Functional and structural damages in sinusoidal endothelial cells (SECs) have a crucial role during hepatic ischemia-reperfusion injury (IRI). In regulating endothelial function, sphingosine-1-phosphate receptor 1 (S1PR1), which is a G protein–coupled receptor, has an important role. The present study aimed to clarify whether SEW2871, a selective S1PR1 agonist, can attenuate hepatic damage caused by hepatic IRI, focusing on SEC functions.

In vivo, using a 60-min partial-warm IRI model, mice were treated with SEW2871 or without it (with vehicle). In vitro, isolated SECs pretreated with SEW2871 or without it (with vehicle) were incubated with hydrogen peroxide.
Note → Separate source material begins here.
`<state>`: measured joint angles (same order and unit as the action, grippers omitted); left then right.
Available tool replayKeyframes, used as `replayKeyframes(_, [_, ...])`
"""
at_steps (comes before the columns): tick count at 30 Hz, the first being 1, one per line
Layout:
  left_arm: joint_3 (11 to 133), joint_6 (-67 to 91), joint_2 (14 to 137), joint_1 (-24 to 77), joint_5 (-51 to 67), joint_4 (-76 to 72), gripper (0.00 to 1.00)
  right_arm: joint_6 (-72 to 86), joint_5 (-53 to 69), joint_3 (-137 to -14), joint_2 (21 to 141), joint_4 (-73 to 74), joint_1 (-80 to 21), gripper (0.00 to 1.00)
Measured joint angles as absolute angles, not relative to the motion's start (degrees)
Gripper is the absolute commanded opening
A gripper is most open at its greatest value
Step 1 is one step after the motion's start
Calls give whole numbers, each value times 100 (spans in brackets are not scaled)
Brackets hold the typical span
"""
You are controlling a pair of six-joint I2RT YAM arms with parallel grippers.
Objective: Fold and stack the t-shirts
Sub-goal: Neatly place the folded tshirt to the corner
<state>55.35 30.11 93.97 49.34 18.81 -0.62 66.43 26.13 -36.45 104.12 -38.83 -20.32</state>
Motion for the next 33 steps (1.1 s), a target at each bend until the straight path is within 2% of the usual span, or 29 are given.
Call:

Compared with the IRI + vehicle group, SEW2871 administration significantly improved serum transaminase levels and liver damage, attenuated infiltration of Ly-6G and mouse macrophage antigen-1-positive cells, suppressed the expression of vascular cell adhesion molecule-1 and proinflammatory cytokines in the liver, and enhanced the expressions of endothelial nitric oxide synthase (eNOS) and vascular endothelial (VE) cadherin in the liver (eNOS/β-actin [median]: 0.24 versus 0.53, P = 0.008; VE-cadherin/β-actin [median]: 0.21 versus 0.94, P = 0.008). In vitro, compared with the vehicle group, pretreatment of SECs with SEW2871 significantly increased the expressions of eNOS and VE-cadherin (eNOS/β-actin [median]: 0.22 versus 0.29, P = 0.008; VE-cadherin/β-actin [median]: 0.38 versus 0.67, P = 0.008). As results of investigation of prosurvival signals, SEW2871 significantly increased Akt phosphorylation in SECs and decreased lactate dehydrogenase levels in supernatants of SECs.

These results indicate that S1PR1 agonist induces attenuation of hepatic IRI, which might be provided by preventing SEC damage. S1PR1 may be a therapeutic target for the prevention of early sinusoidal injury after hepatic IRI.